State v. Robinson
2022 Ohio 1311
| Ohio Ct. App. | 2022Background
- In August 2019 two children of appellant's wife were reported missing after being disciplined and kicked out of the home; authorities later learned they had walked to a relative's house barefoot. Bedford police and other departments searched and responded.

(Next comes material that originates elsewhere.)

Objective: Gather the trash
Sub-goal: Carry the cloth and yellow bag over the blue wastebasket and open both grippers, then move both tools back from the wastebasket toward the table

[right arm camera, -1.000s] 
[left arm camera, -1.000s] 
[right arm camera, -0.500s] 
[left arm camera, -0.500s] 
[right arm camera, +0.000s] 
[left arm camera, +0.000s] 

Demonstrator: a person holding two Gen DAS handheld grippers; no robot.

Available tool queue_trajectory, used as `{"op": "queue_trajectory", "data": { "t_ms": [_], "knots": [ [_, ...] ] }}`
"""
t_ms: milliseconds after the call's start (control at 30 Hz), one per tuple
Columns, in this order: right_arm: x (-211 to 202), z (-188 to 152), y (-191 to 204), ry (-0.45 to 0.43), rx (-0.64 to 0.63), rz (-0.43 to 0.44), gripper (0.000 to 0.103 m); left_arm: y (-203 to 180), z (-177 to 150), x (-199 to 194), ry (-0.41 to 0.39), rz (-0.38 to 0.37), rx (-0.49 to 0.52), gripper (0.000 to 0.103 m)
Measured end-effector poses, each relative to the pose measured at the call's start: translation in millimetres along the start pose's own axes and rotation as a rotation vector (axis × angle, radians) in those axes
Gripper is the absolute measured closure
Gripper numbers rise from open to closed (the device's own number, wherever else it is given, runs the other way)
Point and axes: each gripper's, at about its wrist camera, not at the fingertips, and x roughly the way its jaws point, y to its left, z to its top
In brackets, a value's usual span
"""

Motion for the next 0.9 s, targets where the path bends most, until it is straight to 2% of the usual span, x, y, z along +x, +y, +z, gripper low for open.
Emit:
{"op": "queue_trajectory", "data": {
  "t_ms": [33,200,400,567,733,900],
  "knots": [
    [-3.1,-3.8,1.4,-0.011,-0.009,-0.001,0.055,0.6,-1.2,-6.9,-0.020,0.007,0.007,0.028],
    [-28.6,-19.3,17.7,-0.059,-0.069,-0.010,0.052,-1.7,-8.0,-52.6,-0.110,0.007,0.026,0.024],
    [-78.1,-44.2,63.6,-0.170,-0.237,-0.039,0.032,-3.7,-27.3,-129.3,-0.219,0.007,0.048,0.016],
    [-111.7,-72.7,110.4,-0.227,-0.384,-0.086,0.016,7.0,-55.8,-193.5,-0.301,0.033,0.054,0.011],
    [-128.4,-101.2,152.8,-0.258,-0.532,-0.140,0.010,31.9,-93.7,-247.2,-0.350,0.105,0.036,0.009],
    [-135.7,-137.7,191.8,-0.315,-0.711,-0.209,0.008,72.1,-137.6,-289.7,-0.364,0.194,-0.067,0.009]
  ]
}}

- Investigation revealed prior incidents: (1) May 2018—appellant shaved the pubic regions of both children and acknowledged his finger may have contacted an eight‑year‑old's vagina (allegation unsubstantiated by child services); (2) Feb 2019—appellant disciplined a child with an electrical cord, causing scarring.
- A seven‑count indictment charged appellant with multiple counts including endangering children, gross sexual imposition (nolled in plea), and obstructing official business. Appellant pled guilty pursuant to a package plea: guilty to one second‑degree endangering, one third‑degree endangering, and one fifth‑degree obstruction; remaining counts nolled.
- Sentencing: the court imposed five years on the second‑degree count and 18 months on the third‑degree count (concurrent), and a 60‑month community‑control sanction on the obstruction count (concurrent). Parties agreed to joint and several restitution of $1,205.68 to responding police departments; court entries mistakenly listed $1,205.58.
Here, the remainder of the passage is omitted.